- Exercise description:
Transcribe the entries below exactly, starting with the line that has "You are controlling" and stopping after the line that has "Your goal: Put"; no pictures belong in the copy.

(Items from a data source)
▼

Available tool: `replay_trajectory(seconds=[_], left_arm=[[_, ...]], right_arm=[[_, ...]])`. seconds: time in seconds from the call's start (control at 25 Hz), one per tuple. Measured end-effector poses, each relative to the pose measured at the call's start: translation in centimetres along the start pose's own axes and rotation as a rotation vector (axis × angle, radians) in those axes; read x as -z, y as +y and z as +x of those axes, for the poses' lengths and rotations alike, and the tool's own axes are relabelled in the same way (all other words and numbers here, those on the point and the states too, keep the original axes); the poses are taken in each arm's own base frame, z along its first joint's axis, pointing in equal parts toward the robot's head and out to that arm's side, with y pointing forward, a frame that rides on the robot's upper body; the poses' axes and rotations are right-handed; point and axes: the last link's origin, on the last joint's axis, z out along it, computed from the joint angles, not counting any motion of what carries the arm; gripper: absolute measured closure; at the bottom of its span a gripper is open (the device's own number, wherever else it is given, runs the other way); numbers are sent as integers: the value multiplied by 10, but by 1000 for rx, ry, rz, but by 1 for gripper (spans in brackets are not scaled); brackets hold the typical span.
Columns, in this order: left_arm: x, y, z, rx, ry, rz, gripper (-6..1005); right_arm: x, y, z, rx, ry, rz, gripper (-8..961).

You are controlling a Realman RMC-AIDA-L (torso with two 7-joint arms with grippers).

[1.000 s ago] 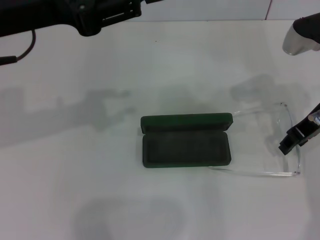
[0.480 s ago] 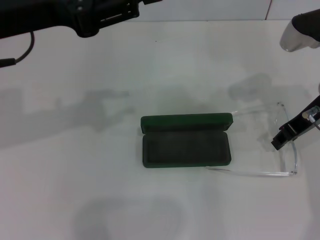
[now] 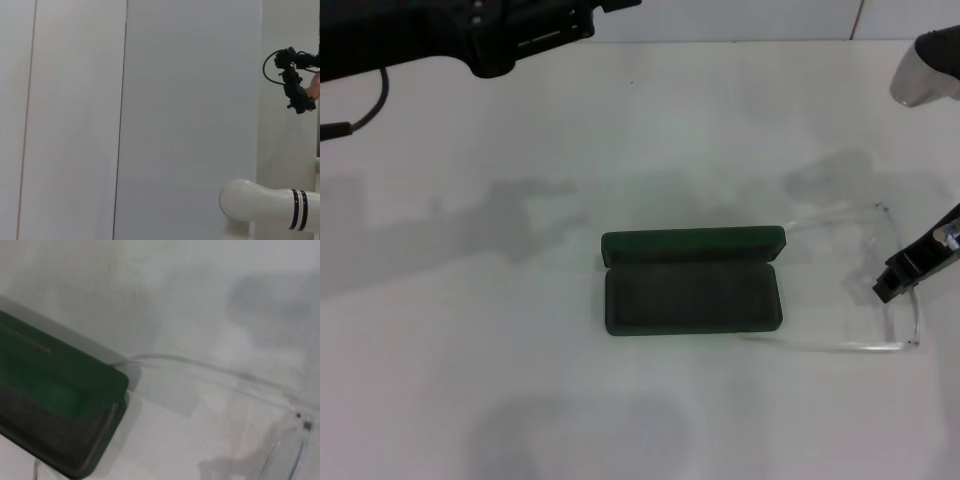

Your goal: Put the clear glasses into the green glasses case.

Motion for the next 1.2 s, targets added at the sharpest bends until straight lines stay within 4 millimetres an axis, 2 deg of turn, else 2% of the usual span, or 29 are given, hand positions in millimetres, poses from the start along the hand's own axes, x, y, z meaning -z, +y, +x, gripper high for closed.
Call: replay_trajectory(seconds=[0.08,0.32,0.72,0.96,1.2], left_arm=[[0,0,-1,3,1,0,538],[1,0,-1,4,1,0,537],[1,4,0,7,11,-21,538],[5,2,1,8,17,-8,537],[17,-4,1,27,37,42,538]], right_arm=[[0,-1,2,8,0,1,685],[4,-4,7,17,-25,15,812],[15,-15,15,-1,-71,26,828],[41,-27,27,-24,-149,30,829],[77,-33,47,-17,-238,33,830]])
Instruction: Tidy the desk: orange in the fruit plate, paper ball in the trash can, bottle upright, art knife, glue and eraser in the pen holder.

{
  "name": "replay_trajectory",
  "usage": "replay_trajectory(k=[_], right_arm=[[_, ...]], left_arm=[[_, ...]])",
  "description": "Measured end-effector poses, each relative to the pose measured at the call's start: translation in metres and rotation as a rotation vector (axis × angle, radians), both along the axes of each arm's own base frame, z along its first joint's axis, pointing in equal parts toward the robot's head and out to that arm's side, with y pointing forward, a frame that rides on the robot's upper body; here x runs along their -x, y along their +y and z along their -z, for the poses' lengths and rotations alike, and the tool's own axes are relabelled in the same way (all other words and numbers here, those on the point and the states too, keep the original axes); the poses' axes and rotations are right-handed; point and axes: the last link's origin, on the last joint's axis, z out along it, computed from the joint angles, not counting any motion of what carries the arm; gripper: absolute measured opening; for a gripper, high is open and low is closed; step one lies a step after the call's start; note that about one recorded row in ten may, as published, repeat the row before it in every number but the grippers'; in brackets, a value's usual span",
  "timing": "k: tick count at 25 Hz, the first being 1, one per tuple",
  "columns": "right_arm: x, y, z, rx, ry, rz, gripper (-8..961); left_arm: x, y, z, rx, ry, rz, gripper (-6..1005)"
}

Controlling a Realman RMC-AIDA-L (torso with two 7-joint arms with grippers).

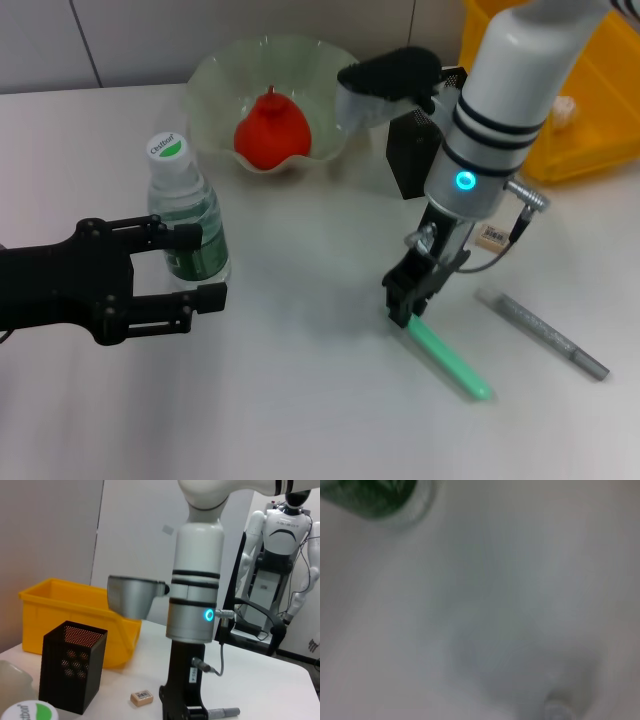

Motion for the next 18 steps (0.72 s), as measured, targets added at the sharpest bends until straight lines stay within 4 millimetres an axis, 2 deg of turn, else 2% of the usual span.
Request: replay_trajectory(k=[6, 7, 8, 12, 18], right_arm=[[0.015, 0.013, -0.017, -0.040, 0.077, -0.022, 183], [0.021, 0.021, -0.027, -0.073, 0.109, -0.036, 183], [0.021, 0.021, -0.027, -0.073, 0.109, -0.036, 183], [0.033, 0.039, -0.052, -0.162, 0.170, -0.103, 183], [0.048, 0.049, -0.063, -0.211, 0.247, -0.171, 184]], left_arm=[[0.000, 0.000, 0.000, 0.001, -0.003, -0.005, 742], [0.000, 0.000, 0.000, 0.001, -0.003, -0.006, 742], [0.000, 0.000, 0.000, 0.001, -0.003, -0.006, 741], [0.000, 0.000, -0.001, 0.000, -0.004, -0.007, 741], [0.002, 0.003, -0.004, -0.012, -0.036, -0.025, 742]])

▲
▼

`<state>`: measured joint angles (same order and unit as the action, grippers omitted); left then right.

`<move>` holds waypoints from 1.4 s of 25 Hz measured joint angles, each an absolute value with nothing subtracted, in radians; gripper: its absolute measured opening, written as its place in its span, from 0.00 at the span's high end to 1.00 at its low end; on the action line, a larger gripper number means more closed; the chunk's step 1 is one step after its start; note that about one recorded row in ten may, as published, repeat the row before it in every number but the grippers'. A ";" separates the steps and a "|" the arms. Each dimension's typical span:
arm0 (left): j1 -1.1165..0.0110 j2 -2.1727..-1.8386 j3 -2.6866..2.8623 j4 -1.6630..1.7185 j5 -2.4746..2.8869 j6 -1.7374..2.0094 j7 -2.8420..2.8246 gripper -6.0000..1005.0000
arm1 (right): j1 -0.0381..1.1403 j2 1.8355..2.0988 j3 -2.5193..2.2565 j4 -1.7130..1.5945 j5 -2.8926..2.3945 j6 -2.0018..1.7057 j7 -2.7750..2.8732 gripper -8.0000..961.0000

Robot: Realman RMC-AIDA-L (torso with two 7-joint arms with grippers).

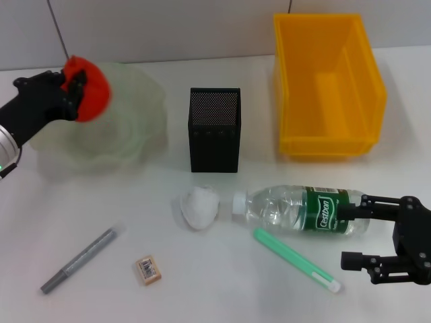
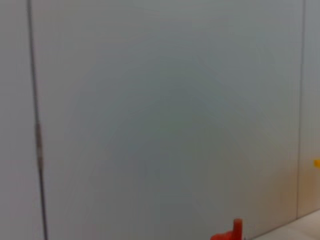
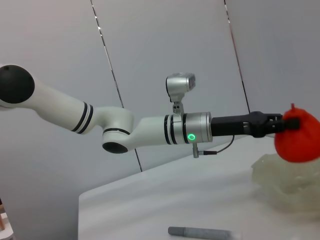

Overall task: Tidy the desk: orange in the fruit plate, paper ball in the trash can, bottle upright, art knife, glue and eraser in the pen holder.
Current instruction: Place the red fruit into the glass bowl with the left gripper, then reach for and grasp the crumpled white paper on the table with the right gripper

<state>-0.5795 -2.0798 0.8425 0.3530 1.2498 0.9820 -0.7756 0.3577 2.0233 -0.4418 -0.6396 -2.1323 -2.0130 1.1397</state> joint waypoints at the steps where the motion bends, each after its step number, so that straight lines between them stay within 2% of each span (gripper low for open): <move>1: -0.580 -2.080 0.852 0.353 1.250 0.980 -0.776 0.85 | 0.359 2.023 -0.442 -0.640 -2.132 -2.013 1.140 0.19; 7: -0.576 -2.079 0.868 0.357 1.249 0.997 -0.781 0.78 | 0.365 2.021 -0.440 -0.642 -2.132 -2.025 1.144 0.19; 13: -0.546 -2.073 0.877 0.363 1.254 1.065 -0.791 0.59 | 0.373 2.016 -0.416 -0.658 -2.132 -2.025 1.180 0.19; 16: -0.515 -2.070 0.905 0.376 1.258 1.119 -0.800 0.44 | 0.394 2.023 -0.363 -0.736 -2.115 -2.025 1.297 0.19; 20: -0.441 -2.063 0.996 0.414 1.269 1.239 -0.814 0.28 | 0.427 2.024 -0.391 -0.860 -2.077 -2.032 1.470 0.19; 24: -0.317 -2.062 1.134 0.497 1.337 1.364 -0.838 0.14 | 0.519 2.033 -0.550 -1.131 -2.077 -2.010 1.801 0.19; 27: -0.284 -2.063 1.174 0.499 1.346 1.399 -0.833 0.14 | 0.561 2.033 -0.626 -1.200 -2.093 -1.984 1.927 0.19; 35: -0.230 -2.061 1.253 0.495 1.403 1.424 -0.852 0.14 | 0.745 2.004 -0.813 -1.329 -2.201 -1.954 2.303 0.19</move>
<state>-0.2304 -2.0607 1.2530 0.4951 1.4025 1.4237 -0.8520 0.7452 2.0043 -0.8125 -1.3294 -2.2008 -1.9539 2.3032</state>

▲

- Solution to this problem:
You are controlling a Realman RMC-AIDA-L (torso with two 7-joint arms with grippers).

[1.000 s ago] 
[0.480 s ago] 
[now] 

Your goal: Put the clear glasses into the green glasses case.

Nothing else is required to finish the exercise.